DATA
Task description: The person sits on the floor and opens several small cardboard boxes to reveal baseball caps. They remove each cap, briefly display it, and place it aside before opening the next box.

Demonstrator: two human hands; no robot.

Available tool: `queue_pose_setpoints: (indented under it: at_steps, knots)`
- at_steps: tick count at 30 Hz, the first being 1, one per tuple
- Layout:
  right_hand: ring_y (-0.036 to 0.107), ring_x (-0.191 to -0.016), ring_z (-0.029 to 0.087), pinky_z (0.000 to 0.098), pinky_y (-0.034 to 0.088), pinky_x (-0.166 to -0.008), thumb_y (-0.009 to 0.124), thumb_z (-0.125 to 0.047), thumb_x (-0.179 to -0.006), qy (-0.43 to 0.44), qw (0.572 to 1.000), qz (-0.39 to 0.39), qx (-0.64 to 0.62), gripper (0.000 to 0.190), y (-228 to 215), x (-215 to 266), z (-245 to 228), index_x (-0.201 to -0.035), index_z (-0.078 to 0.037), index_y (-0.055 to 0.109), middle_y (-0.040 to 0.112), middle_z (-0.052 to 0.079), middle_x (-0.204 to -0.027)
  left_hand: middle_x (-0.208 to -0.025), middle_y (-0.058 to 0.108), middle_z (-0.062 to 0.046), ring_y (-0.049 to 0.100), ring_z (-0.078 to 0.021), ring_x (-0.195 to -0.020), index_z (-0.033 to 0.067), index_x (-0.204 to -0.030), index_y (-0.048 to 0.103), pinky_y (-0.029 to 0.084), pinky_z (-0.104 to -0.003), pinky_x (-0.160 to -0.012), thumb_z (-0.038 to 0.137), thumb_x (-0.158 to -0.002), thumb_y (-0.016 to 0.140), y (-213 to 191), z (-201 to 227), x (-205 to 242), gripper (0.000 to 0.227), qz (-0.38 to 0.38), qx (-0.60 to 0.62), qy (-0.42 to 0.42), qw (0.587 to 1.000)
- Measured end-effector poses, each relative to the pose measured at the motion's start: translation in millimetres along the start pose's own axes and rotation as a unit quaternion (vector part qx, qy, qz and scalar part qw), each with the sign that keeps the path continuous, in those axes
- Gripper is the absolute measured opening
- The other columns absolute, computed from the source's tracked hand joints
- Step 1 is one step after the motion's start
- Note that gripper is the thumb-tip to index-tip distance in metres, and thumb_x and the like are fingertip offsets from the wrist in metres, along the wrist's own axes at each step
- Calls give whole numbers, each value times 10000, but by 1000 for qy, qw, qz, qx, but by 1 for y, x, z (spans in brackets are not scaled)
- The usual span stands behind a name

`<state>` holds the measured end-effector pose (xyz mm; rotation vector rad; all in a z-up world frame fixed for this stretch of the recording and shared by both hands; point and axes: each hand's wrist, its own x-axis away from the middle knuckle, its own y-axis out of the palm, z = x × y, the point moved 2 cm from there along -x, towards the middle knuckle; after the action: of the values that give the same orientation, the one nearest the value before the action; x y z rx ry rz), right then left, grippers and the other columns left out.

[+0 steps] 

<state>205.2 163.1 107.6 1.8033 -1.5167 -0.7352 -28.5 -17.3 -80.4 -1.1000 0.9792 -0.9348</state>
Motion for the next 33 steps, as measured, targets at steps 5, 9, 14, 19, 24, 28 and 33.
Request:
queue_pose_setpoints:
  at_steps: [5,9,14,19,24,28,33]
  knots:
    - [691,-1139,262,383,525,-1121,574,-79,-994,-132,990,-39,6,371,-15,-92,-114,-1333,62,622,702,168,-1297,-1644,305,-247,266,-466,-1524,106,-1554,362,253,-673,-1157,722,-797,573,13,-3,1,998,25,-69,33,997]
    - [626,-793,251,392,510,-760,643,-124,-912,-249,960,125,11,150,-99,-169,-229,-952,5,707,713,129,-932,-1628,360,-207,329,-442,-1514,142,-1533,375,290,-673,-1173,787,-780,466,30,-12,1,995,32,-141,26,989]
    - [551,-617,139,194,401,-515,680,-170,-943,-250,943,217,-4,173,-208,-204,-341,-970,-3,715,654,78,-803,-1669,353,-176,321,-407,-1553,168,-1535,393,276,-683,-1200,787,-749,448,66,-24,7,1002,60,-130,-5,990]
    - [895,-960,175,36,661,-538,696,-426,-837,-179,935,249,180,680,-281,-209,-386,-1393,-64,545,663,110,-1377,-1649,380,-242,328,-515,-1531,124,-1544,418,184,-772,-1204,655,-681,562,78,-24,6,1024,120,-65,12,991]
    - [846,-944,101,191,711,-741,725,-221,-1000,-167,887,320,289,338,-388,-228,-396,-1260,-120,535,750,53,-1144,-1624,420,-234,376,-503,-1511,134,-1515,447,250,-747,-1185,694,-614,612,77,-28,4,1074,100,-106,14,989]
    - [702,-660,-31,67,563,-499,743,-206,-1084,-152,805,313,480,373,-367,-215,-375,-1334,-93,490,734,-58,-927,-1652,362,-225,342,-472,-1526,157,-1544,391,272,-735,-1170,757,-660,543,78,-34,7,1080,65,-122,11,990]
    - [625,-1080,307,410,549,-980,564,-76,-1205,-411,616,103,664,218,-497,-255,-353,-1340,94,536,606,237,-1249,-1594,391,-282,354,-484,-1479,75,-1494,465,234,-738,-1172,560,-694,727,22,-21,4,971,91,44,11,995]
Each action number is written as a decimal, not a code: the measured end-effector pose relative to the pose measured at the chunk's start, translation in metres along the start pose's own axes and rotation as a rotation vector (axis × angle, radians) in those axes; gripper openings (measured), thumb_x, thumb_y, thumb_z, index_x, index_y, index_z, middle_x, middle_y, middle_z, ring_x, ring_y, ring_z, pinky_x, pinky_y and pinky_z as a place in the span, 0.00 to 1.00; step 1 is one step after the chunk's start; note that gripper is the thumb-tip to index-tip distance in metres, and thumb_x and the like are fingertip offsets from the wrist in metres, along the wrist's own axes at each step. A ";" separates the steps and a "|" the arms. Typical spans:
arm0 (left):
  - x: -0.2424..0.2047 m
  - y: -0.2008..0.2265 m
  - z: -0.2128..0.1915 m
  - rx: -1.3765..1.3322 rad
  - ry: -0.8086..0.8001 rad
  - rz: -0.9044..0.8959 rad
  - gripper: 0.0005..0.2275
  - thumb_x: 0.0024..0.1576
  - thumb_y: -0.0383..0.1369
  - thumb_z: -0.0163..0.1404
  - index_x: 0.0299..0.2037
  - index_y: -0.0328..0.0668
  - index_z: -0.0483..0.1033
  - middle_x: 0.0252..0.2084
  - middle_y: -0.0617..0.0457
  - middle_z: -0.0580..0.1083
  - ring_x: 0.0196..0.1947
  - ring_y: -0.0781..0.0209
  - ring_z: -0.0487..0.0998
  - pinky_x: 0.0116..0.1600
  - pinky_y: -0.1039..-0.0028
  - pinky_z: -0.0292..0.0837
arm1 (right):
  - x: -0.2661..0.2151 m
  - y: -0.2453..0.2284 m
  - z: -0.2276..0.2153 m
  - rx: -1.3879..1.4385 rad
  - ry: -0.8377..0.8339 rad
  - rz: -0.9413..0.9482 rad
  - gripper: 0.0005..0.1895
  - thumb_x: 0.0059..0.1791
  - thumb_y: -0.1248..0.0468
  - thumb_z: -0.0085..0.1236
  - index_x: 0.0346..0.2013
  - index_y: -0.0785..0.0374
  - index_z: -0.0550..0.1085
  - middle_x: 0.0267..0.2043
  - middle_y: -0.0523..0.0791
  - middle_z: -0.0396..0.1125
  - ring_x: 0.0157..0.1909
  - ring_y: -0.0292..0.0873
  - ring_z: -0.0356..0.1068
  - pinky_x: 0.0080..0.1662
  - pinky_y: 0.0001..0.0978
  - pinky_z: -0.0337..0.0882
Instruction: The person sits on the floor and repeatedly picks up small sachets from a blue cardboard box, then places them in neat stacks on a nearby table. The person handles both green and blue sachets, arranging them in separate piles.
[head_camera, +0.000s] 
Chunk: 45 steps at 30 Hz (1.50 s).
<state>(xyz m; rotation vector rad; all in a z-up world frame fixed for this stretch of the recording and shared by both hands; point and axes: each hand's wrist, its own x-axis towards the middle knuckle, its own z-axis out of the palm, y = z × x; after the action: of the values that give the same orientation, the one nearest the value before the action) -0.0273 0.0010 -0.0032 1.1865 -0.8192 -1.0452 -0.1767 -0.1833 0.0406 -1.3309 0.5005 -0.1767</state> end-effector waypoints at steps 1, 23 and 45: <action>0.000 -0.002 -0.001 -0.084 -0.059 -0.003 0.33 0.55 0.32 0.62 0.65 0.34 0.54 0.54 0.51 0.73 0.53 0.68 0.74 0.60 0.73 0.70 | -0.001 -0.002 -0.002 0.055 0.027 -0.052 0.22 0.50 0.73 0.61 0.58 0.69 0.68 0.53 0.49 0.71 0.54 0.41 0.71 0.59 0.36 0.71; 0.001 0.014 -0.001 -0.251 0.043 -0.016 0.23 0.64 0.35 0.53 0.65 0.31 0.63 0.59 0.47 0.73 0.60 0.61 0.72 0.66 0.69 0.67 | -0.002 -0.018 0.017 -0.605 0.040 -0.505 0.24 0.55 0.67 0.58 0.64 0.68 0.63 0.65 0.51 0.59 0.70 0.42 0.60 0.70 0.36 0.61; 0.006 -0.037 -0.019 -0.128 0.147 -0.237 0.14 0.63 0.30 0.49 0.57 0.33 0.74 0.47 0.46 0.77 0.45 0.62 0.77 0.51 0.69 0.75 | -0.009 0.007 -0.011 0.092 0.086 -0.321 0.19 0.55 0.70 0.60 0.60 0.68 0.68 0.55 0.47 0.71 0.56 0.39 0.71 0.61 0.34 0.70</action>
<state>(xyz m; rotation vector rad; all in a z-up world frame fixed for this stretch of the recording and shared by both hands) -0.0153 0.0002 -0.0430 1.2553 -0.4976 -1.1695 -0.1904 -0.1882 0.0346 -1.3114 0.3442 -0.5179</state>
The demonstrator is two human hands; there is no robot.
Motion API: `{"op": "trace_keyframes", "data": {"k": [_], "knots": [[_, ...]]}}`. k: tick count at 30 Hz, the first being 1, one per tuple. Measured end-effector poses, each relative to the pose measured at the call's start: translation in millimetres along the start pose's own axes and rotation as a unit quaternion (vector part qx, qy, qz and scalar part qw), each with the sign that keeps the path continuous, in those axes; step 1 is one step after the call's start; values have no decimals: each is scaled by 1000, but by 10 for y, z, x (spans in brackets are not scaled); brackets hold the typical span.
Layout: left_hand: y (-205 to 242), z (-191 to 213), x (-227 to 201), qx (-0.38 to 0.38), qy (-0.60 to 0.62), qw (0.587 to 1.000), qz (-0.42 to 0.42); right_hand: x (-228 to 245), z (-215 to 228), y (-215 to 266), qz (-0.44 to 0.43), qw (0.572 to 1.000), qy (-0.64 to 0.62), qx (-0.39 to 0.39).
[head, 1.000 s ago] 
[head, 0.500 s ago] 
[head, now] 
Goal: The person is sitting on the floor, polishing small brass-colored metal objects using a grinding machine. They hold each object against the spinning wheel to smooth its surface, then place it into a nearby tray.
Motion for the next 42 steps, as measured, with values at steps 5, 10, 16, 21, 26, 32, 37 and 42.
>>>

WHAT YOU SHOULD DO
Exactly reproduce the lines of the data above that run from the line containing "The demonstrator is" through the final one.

EXPECTED OUTPUT
The demonstrator is two human hands; there is no robot.
Motion API: `{"op": "trace_keyframes", "data": {"k": [_], "knots": [[_, ...]]}}`. k: tick count at 30 Hz, the first being 1, one per tuple. Measured end-effector poses, each relative to the pose measured at the call's start: translation in millimetres along the start pose's own axes and rotation as a unit quaternion (vector part qx, qy, qz and scalar part qw), each with the sign that keeps the path continuous, in those axes; step 1 is one step after the call's start; values have no decimals: each is scaled by 1000, but by 10 for y, z, x (spans in brackets are not scaled); brackets hold the typical span.
Layout: left_hand: y (-205 to 242), z (-191 to 213), x (-227 to 201), qx (-0.38 to 0.38), qy (-0.60 to 0.62), qw (0.587 to 1.000), qz (-0.42 to 0.42); right_hand: x (-228 to 245), z (-215 to 228), y (-215 to 266), qz (-0.44 to 0.43), qw (0.572 to 1.000), qy (-0.64 to 0.62), qx (-0.39 to 0.39).
[head, 1.000 s ago] 
[head, 0.500 s ago] 
[head, now] 
Goal: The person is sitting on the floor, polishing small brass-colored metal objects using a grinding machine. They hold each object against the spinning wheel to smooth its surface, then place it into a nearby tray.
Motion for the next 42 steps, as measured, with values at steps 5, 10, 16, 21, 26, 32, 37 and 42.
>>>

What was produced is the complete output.